Redesigned e-commerce flow showing how users move from brand discovery to product browsing, checkout, impact proof, and repeat purchase. The flow helped translate research findings into a clearer shopping structure.
Design Process
For the logo and type system, my first internal direction leaned more illustrative, closer to a typical eco-brand aesthetic. When I presented this alongside a more restrained, a cleaner mark-and-wordmark direction, the client pushed back, preferring the illustrative direction. It felt more immediately recognizable as a sustainability brand, a reasonable instinct given the category.
I held the cleaner mark-and-wordmark direction instead, bringing informal testing data into that conversation: the restrained mark consistently read as more premium and more credible, less like a sustainability badge and more like an established coffee brand competing with Blue Bottle and Intelligentsia. The client's concern was legitimate, but the data suggested the illustrative direction traded credibility for a signal that users did not need spelled out that literally. The final approved logo became the selected direction.
For the homepage hero, I tested a benefits-led headline against a direct, blunt value statement. Participants given the benefits-led version struggled afterward to articulate what made the brand different. The direct version, "You drink coffee. We plant trees.", was understood and repeated back accurately almost every time. That became the final prototype direction.
For the Impact Dashboard, my first pass was metrics-only. It tested as credible but flat. Adding a map of the Mindo Cloudforest and photography of the women-led farms made it register emotionally in sessions.
I used Figma AI to generate roughly a dozen layout variants of the PDP confidence layer, evaluating each against the principle that had emerged from research: reduce hesitation without adding reading burden.


Old Logo
New Logo
The final approved logo system became the selected direction because it felt cleaner, more flexible, and easier to apply across the full ecommerce and packaging experience.

Impact and Outcomes
These numbers come from comparative usability testing: the same participants using the existing live site, then my prototype, in the same session. They are not production analytics.
Conversion intent improved 38%. Checkout completion intent improved 25%. Self-reported trust increased 21 points.
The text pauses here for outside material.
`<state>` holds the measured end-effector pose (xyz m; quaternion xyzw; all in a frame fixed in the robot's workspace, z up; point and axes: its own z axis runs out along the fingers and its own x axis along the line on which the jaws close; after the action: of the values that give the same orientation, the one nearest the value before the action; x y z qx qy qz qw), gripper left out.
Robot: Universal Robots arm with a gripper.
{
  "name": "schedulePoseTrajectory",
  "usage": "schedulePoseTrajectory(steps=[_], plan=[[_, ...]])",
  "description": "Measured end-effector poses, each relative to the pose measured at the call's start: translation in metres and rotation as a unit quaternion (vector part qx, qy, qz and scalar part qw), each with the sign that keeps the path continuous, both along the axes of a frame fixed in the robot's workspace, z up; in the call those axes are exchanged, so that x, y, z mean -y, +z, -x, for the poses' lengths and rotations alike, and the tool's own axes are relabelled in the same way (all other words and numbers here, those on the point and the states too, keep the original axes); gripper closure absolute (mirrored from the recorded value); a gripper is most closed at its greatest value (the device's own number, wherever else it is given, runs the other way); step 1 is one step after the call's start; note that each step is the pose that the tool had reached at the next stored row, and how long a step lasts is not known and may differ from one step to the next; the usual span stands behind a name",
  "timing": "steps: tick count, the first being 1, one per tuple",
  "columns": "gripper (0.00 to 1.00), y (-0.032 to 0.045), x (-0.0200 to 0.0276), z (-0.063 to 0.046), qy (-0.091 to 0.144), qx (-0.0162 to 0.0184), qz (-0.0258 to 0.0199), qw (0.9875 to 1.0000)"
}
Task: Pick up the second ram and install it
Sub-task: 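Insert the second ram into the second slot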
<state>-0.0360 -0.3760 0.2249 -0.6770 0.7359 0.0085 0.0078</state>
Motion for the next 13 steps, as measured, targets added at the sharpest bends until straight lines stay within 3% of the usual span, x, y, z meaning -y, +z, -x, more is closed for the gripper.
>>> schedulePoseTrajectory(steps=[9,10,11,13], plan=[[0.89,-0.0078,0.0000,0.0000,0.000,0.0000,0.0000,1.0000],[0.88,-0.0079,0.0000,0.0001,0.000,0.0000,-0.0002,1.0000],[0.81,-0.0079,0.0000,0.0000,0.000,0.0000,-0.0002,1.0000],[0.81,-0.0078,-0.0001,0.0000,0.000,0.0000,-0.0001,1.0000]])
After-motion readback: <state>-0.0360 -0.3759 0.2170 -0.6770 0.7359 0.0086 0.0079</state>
Subscription sign-up intent improved 36%. Bounce and drop-off behavior improved 27%. I also modeled the redesign's business potential using a traffic × conversion lift × AOV model, which suggested a directional Year 1 revenue lift of approximately $260K.
Product Detail Page
Reflection
If I did this again, I'd formally test the logo direction against the illustrative alternative the client preferred, rather than relying on informal feedback to settle that disagreement.
Next experiments: personalized impact dashboards for returning customers, region-specific carbon insights, and a real production A/B test to validate these numbers at scale.

Final Design
The product detail page became the highest-craft surface in the system: product image, flavor notes, roast level, subscription toggle, and impact microcopy sitting directly beside the purchase action. A confidence layer below includes sourcing detail, roast slider, reviews, FAQ, and gives a hesitant shopper a reason to stay rather than leave.
The brand guidelines document anchors the system: the final approved logo, the earth and cream color palette, the type hierarchy, and tone of voice direction. Every product surface was built from that foundation, including a shared component library covering buttons, product cards, stat bands, impact meters, and FAQ accordions.
I built this as a fully interactive, clickable Figma prototype, approved by the client for the comparative testing described below.